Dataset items
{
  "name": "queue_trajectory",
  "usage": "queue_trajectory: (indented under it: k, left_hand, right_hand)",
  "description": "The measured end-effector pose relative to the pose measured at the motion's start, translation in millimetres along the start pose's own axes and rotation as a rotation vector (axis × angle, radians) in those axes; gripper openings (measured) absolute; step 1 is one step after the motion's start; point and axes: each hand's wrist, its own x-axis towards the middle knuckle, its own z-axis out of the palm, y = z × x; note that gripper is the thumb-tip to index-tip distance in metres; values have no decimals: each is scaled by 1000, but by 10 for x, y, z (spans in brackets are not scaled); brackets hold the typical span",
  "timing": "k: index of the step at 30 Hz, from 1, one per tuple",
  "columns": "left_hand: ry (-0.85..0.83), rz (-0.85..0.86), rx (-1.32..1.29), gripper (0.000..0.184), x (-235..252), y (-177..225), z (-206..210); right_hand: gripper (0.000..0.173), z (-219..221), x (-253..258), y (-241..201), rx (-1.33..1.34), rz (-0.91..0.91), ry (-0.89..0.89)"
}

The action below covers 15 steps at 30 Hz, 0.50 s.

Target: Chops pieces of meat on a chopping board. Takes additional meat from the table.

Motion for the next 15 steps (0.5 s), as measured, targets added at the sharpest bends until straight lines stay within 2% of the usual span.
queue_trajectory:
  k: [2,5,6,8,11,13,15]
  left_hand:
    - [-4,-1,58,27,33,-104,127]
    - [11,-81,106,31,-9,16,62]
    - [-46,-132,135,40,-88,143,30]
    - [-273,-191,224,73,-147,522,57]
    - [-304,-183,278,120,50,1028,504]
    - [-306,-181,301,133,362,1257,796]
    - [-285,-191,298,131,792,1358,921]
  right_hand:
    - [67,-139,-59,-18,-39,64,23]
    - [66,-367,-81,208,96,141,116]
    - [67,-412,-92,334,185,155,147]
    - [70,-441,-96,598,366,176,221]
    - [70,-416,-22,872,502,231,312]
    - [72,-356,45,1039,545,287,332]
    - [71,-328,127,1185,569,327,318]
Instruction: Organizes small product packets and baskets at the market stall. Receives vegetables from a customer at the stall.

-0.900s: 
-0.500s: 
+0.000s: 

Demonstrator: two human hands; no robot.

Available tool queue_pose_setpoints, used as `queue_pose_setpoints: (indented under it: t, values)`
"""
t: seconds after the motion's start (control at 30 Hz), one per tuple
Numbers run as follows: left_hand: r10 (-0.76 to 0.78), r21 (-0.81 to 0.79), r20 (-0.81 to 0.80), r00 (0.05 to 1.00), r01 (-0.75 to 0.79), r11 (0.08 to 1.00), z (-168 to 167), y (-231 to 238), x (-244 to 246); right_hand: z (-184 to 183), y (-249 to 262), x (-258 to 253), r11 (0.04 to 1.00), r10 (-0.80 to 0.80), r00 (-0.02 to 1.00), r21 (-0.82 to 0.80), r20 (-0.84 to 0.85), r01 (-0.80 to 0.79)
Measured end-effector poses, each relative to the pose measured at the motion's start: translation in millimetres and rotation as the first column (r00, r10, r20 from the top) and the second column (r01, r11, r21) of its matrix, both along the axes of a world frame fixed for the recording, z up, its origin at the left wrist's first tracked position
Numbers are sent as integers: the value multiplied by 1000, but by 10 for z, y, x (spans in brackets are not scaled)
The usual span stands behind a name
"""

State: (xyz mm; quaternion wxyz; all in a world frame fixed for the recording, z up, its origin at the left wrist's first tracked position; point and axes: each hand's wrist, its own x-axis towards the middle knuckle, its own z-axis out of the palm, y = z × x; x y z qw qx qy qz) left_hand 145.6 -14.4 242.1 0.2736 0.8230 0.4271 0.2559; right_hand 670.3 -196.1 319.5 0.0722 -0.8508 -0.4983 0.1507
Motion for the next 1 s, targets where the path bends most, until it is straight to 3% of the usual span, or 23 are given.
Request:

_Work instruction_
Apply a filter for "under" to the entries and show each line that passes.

_Exercise solution_
  "usage": "queue_trajectory: (indented under it: k, left_hand, right_hand)",
Available tool queue_pose_setpoints, used as `queue_pose_setpoints: (indented under it: t, values)`

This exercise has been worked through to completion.